Flexor the Mighty! said:
This is the basic difference. My players and I want the thrill of disarming the trap knowing it will kill us if it goes off. We want the thrill of a hard fought battle that could have gone the other way on the roll of a die or a bad decision a PC makes. They want to feel they have beaten the odds, have stared death in the face and came out on top. They want to really feel thier PC's are in danger of dying. It makes it more "real".

And again, I think we get at the difference. My players and I both know that the trap isn't going to kill their PCs if they roll badly, just as Harrison Ford knows that the trap isn't going to kill Indy.

Neither Indy nor the PCs know that they're safe from death.

I'm not sure how to explain it any more clearly than this. I do know that I've had much, much more fun in RP sessions in which I knew death would only come when it would advance the storyline than I've had in sessions where death was at the whim of the dice.

Obviously different people play differently. I consider my style to be more cinematic, and I'm perfectly happy with it.

To have death defying situations wouldn't that demand that a PC could die? If not then you are not in a death defying situation. You are in a happy place instead.

Again with the cinematic analogy: Luke Skywalker piloted his little bitty ship into the bowels of the death star. Did you, as a viewer, think there was any chance that Luke would die? Was his situation death-defying?

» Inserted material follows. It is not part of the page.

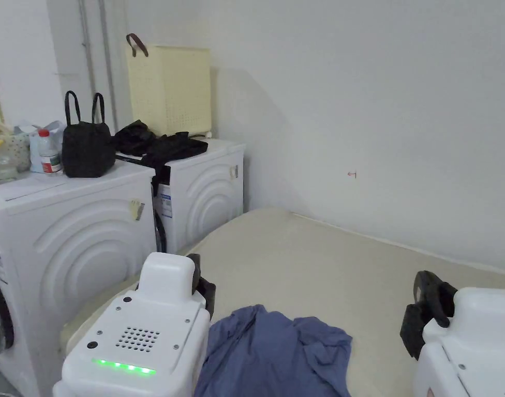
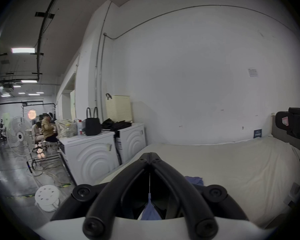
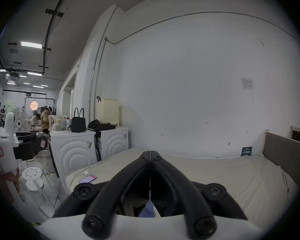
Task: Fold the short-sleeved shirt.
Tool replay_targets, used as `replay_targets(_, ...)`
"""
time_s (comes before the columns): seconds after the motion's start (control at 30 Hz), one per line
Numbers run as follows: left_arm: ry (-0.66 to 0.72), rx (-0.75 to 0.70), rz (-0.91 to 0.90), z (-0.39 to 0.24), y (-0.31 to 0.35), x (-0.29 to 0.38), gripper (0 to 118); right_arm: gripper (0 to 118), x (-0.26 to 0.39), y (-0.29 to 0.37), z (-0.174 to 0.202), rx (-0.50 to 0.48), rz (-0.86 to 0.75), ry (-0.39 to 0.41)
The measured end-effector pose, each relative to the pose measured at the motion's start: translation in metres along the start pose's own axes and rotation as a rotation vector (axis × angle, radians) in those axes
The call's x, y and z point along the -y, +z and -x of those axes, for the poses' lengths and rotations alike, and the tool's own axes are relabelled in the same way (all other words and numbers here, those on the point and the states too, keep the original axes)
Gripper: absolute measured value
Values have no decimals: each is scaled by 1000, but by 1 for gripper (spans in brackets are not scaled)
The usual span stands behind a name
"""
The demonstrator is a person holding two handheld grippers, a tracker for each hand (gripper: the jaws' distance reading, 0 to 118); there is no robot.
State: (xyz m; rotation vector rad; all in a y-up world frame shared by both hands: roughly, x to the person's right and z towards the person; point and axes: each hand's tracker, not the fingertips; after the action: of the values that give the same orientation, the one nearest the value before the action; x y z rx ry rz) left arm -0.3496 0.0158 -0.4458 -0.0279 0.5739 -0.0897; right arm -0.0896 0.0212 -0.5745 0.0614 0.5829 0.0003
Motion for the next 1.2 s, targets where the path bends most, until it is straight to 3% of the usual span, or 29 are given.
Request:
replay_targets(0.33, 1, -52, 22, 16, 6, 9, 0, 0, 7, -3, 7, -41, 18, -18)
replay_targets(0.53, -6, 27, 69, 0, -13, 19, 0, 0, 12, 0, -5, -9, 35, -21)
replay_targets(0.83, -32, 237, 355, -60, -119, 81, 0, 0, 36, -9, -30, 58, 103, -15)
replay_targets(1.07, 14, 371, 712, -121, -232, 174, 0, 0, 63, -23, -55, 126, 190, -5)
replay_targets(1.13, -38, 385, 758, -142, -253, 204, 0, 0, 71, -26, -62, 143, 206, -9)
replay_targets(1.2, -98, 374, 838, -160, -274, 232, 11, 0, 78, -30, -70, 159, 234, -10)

For me, I find that dice-driven death can actually distance me and my players from the excitement. The joy of gaming isn't dealing with the complex and powerful emotions of grief -- rather, the joy is in the thrill of success. If I know that a character might die, I'm going to distance myself enough from the storyline that I won't risk feeling grief at the PC's death. This distance will also keep me from savoring success quite so much.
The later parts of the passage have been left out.